In August 2003 the United States designated Interpal a Specially Designated Global Terrorist for allegedly supporting Hamas’ political and militant wing. A US Treasury spokesperson said at the time that: "Treasury designated Interpal for its support to the terrorist organisation, Hamas, which exploits the charitable sector to raise funds and cultivate support for its violent activities. Interpal was a principal charity used to hide the flow of money to Hamas". The US decision led to the second Charity Commission inquiry into Interpal in 2003. This inquiry cleared Interpal of wrongdoing and the commission said US authorities failed to provide evidence to back up its claims.

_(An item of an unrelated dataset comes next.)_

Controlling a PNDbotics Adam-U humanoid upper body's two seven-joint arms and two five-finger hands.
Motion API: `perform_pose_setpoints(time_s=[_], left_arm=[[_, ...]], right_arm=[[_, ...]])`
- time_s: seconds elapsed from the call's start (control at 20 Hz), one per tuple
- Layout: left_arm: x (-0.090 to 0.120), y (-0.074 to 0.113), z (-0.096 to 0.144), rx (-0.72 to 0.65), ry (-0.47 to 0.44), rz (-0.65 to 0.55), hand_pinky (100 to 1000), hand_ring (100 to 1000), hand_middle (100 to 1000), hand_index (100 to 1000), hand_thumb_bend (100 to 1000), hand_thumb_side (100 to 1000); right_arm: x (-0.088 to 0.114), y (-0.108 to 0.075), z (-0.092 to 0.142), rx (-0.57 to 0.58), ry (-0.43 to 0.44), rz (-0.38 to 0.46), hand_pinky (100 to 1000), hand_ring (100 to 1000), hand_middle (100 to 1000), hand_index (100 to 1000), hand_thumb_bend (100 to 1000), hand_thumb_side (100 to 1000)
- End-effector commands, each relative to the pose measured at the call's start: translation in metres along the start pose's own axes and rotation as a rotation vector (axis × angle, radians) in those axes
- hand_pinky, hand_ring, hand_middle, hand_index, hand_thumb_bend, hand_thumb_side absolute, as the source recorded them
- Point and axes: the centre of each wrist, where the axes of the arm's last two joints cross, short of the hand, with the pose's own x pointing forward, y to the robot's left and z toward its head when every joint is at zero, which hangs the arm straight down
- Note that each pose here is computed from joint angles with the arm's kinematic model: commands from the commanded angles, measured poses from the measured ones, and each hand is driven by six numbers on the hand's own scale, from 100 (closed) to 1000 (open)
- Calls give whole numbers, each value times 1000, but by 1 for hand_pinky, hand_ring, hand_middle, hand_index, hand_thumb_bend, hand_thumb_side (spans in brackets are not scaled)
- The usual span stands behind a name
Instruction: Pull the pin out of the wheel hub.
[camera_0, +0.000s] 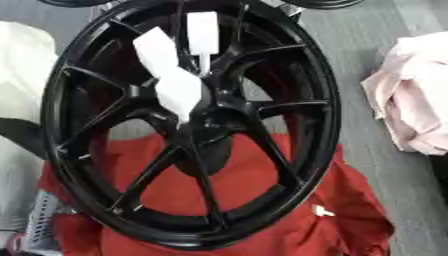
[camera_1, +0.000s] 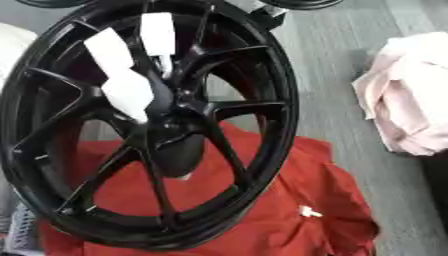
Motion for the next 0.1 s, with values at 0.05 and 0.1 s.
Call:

On 21 November 2003 Interpal was added to the Australian Department of Foreign Affairs and Trade Consolidated List, which lists "persons and entities subject to targeted financial sanctions or travel bans under Australian sanctions laws". As a result, Australians who deal with Interpal assets or provide an asset to Interpal are liable for up to 10 years’ imprisonment and a fine.

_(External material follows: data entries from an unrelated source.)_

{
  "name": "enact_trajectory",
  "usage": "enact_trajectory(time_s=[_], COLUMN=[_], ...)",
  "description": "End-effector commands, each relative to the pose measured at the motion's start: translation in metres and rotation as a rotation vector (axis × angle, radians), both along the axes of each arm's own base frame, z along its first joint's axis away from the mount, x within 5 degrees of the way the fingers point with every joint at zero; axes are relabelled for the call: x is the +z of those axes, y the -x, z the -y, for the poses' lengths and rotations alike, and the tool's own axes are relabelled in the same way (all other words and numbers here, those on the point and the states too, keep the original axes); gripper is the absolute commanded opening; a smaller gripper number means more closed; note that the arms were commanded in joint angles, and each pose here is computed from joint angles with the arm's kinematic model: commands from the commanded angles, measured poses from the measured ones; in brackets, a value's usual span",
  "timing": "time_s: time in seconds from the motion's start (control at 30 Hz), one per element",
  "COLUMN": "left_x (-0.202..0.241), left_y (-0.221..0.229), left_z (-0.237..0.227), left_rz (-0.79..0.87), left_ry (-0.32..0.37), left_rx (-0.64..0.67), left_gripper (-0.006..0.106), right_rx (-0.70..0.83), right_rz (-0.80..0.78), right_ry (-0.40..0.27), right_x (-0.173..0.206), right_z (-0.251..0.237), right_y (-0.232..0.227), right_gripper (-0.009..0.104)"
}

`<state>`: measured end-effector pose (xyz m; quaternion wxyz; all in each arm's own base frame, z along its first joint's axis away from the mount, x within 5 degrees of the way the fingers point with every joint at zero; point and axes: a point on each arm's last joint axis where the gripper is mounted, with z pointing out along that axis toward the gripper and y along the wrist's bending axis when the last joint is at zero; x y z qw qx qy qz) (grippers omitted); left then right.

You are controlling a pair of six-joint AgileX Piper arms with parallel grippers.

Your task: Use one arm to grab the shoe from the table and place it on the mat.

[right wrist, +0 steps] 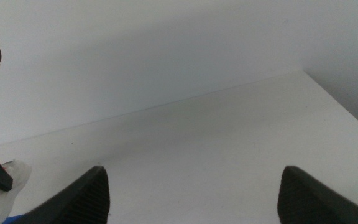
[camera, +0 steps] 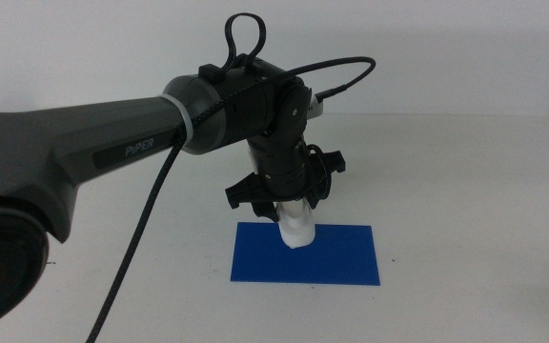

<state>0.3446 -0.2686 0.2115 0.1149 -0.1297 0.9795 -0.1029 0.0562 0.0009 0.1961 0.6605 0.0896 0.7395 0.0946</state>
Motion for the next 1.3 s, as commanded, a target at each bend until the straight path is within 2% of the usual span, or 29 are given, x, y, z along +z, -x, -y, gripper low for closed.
enact_trajectory(time_s=[0.0,0.1,0.17,0.33,0.43,0.53,0.97,1.07,1.17,1.23,1.27], left_x=[0.003,0.0,-0.004,-0.012,-0.017,-0.02,-0.029,-0.034,-0.039,-0.041,-0.042], left_y=[-0.002,0.005,0.006,0.009,0.013,0.013,0.01,0.009,0.009,0.008,0.007], left_z=[0.002,0.001,0.001,0.001,0.008,0.014,0.015,0.018,0.018,0.018,0.018], left_rz=[0.024,-0.054,-0.099,-0.247,-0.345,-0.384,-0.382,-0.396,-0.4,-0.399,-0.383], left_ry=[0.013,0.002,0.016,0.1,0.171,0.231,0.23,0.243,0.232,0.227,0.236], left_rx=[0.0,0.018,0.109,0.708,0.928,1.084,1.121,1.129,1.133,1.133,1.128], left_gripper=[-0.002,-0.002,-0.002,-0.002,-0.002,-0.002,-0.001,0.003,0.013,0.023,0.05], right_rx=[0.002,0.002,0.002,0.002,0.002,0.002,0.002,0.002,0.002,0.002,0.002], right_rz=[0.011,0.011,0.011,0.011,0.011,0.011,0.011,0.011,0.011,0.011,0.011], right_ry=[0.01,0.01,0.01,0.01,0.01,0.01,0.01,0.01,0.01,0.01,0.01], right_x=[0.0,0.0,0.0,0.0,0.0,0.0,0.0,0.0,0.0,0.0,0.0], right_z=[0.0,0.0,0.0,0.0,0.0,0.0,0.0,0.0,0.0,0.0,0.0], right_y=[0.0,0.0,0.0,0.0,0.0,0.0,0.0,0.0,0.0,0.0,0.0], right_gripper=[0.079,0.079,0.079,0.079,0.079,0.079,0.079,0.079,0.079,0.079,0.079])
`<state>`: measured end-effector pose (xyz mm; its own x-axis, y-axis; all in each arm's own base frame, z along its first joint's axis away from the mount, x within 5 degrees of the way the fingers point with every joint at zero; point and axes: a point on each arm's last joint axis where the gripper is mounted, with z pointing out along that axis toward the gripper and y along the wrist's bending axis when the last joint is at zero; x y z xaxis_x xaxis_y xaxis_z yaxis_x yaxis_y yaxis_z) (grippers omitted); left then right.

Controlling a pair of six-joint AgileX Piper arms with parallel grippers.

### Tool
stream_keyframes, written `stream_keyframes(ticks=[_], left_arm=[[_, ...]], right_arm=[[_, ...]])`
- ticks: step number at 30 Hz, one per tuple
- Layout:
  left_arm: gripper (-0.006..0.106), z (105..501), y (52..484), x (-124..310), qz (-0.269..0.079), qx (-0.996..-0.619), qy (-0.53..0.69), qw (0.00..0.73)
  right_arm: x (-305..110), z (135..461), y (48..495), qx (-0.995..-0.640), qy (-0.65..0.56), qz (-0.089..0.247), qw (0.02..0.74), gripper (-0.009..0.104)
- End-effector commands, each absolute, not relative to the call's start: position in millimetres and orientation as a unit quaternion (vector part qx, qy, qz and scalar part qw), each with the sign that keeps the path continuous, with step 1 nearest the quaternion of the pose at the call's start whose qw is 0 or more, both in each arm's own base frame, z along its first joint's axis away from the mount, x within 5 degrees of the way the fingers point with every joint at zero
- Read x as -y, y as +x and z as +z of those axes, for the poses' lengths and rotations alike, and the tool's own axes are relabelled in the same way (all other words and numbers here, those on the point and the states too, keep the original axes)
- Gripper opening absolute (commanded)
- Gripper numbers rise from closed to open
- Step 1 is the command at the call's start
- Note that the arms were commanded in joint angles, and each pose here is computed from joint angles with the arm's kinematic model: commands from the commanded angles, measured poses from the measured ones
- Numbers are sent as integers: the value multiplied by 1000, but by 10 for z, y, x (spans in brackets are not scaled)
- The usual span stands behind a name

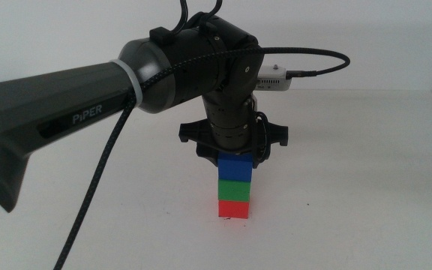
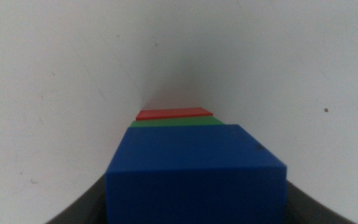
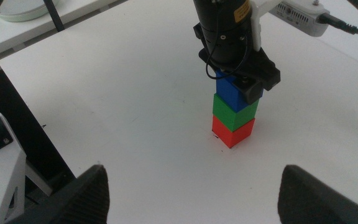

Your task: Stack red cubes first, then green, then blue cubes in a specific spot.

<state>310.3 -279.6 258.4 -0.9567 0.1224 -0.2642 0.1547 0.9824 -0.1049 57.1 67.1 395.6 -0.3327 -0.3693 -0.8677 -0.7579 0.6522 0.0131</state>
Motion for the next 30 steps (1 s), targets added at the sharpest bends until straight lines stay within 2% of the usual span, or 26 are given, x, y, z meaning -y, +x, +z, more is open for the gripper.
stream_keyframes(ticks=[1, 2, 4, 6, 8, 12, 19, 22, 28, 30], left_arm=[[43, 2578, 3110, 2791, -59, -988, 69, 128], [56, 2578, 3112, 2784, -55, -988, 70, 128], [71, 2579, 3119, 2777, -51, -987, 72, 132], [85, 2579, 3123, 2772, -47, -987, 76, 135], [94, 2580, 3124, 2771, -47, -987, 77, 135], [94, 2625, 3110, 2753, -46, -986, 78, 138], [94, 3287, 2878, 2509, -71, -976, 82, 191], [94, 3709, 2692, 2261, -67, -966, 80, 238], [94, 4641, 2132, 1585, -95, -915, 63, 388], [94, 4825, 1988, 1379, -72, -895, 83, 432]], right_arm=[[-667, 3952, 575, -784, -361, 210, 459, 84], [-667, 3952, 575, -784, -361, 210, 459, 84], [-667, 3952, 575, -784, -361, 210, 459, 84], [-667, 3952, 575, -784, -361, 210, 459, 84], [-667, 3952, 575, -784, -361, 210, 459, 84], [-667, 3952, 575, -784, -361, 210, 459, 84], [-667, 3952, 575, -784, -361, 210, 459, 84], [-667, 3952, 575, -784, -361, 210, 459, 84], [-667, 3952, 575, -784, -361, 210, 459, 84], [-667, 3952, 575, -784, -361, 210, 459, 84]])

Canada also designated Interpal around the same time.

On 6 January 2006 the families of victims of suicide bombings in Israel filed a court case in the US against NatWest, Interpal’s bank at the time. The suit said NatWest had violated US anti-terrorism laws by allowing Interpal to raise funds on its website knowing the US government designated Interpal a terrorist organisation. The case has passed through a number of stages and was still active in 2019.

The decision of the US to designate Interpal a terrorist organisation has had an adverse financial effect on the charity. On 20 March 2007 Interpal’s bank accounts with NatWest were closed by the bank, which cited pressure from the US legal system as the reason. In 2008 the Islamic Bank of Britain (IBB) was instructed by its clearing bank, Lloyds TSB, to cease all dealings with Interpal and as a result closed Interpal’s accounts. IBB expressed full support for Interpal. HSBC and the Co-operative Bank have also refused Interpal accounts. The lack of normal banking services means that Interpal has no direct debit facility and donations can’t be made by credit card. Interpal can only handle cash donations at events and fundraisers through third parties.

==Miscellaneous==
- On 15 January 2006 The Sunday Telegraph reported that Zvi Heifetz, then Israel's ambassador to London, would hold urgent talks with Ivan Lewis, the Economic Secretary to the Treasury and a Vice-Chair of Labour Friends of Israel, in order to demand action be taken against Interpal after George Galloway entered the reality television show Celebrity Big Brother UK to earn money for his charity of choice, Interpal. Interpal reacted to the claims by issuing a statement saying "Regrettably, there are many who want to stop the little charitable support we give from actually getting to needy Palestinians. We believe we are targets of the Israeli and US governments purely because we are a Muslim-run charity".
- In 2009 the Nine Eleven Finding Answers Foundation (NEFA) said that a link between Hamas and Interpal is indicated by a number of court cases in which individuals are alleged to have used money obtained from Interpal to fund terrorist operations. The first case involved Mohammed Ali Hasan Al-Moyad, chair of Al-Aqsa in Yemen who was convicted in 2005 for conspiring to funnel money to Hamas and al-Qaida. According to a U.S. federal indictment, he provided receipts from Interpal and three other organisations as proof of his support of jihad at a meeting in 2002. The second case was tried in Israel in 2003. It involved five individuals and two organisations which were accused of using funds which they received from Interpal and other organisations to support Hamas activities. In a plea agreement in 2005 all defendants pled guilty to the charges. The third case from 2005 was also tried in Israel. A military court charged a Hamas activist, Ahmed Salatna, with diverting £9 million from Interpal, Human Appeal International, French CBST, the Italian ABSPT and the Al-Aqsa Foundation to support the families of suicide bombers and to fund terrorist operations. One of the recipients is alleged to have been the family of "a young man who blew himself up at the Sbarro pizza restaurant in Jerusalem in August 2001, killing 15 people and wounding 107", an attack for which both Hamas and Islamic Jihad claimed responsibility.